# [THE PROBLEM]
Read through the data and report every line in which the word "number" occurs.

# [DATA BLOCK]

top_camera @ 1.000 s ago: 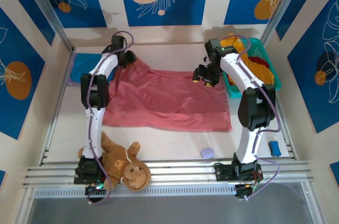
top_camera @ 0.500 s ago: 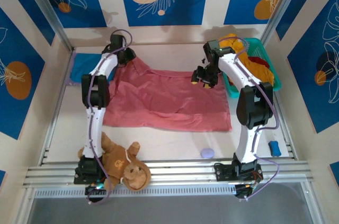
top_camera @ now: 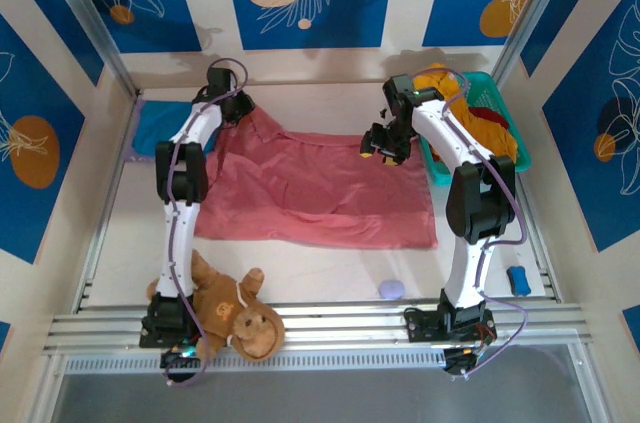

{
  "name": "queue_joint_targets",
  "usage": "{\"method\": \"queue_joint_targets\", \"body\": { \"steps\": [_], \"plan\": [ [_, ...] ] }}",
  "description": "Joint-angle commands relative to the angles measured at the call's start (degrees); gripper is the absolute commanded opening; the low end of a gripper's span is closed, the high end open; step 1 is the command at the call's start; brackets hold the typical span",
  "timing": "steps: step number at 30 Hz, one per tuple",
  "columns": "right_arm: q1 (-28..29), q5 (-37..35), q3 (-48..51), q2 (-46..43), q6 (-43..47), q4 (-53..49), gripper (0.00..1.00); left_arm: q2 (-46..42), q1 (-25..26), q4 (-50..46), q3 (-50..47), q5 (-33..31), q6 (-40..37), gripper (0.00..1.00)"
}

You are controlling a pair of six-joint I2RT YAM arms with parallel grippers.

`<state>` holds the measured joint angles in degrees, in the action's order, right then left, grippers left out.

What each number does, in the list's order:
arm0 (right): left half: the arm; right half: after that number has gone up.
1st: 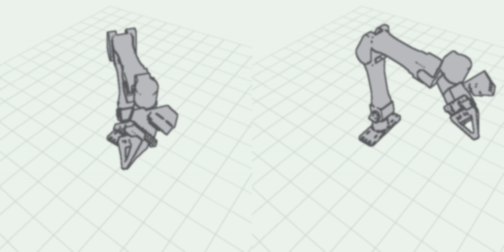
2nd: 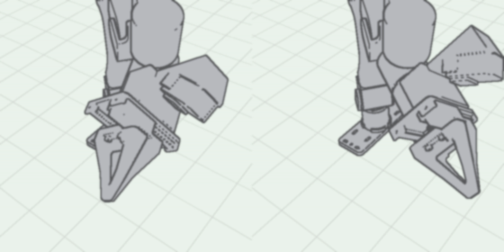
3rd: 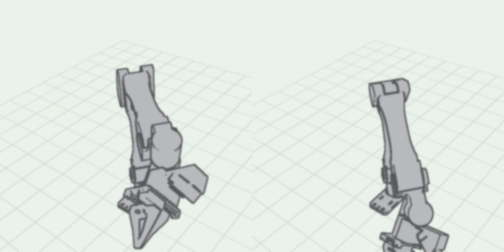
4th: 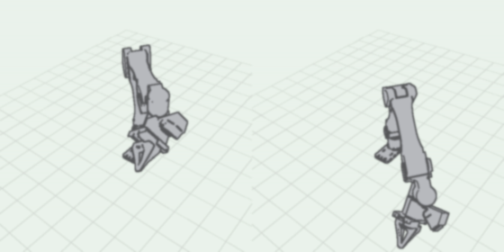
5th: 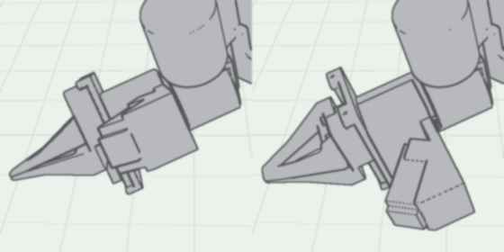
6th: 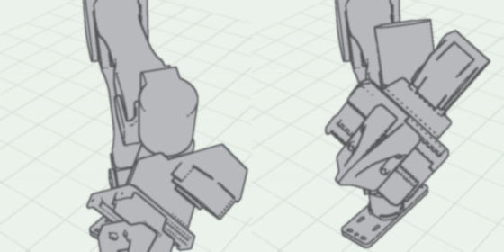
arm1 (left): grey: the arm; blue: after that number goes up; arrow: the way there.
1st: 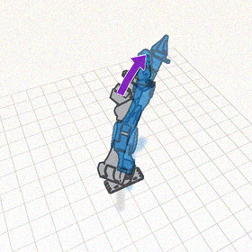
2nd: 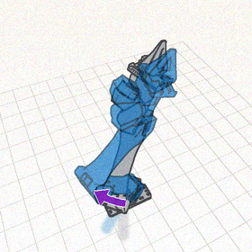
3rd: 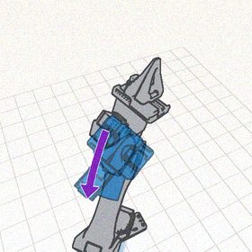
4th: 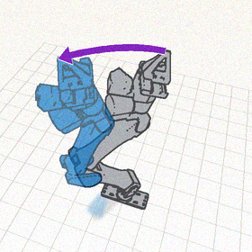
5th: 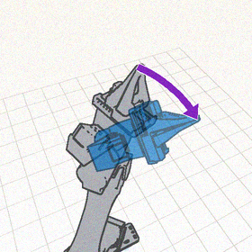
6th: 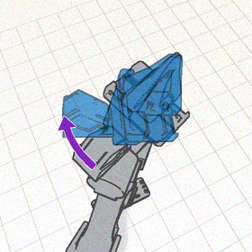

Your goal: Fold and stack the t-shirts

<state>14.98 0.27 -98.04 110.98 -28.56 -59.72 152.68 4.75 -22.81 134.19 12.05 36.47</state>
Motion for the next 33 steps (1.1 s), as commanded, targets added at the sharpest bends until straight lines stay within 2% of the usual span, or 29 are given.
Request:
{"method": "queue_joint_targets", "body": {
  "steps": [1,6,9,16,23,33],
  "plan": [
    [0.0,1.5,-1.5,0.5,0.5,-1.2,0.56,0.3,-0.4,1.3,1.3,0.9,0.3,0.17],
    [-0.2,1.2,-1.1,0.6,0.5,-1.0,0.56,0.0,-0.4,1.6,1.3,1.5,0.7,0.09],
    [-0.4,0.7,-1.0,0.9,0.4,-0.7,0.56,-0.8,-0.4,1.6,1.1,2.1,0.6,0.00],
    [-0.5,-4.7,-3.5,4.1,0.2,0.7,0.57,-6.3,-0.4,2.9,-3.8,2.3,-0.5,0.00],
    [-0.5,-15.0,-13.6,13.5,1.6,-2.8,0.54,-11.2,-0.3,3.6,-8.9,3.9,-1.4,0.00],
    [-1.5,-23.8,-24.9,22.1,5.5,-4.2,0.52,-16.3,-0.3,1.9,-12.9,3.4,-4.8,0.00]
  ]
}}
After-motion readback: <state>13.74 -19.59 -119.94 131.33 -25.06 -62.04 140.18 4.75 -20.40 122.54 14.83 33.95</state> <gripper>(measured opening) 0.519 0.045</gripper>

# [ANSWER BELOW]
  "timing": "steps: step number at 30 Hz, one per tuple",
What each number does, in the list's order:
arm0 (right): left half: the arm; right half: after that number has gone up.
arm1 (left): grey: the arm; blue: after that number goes up; arrow: the way there.

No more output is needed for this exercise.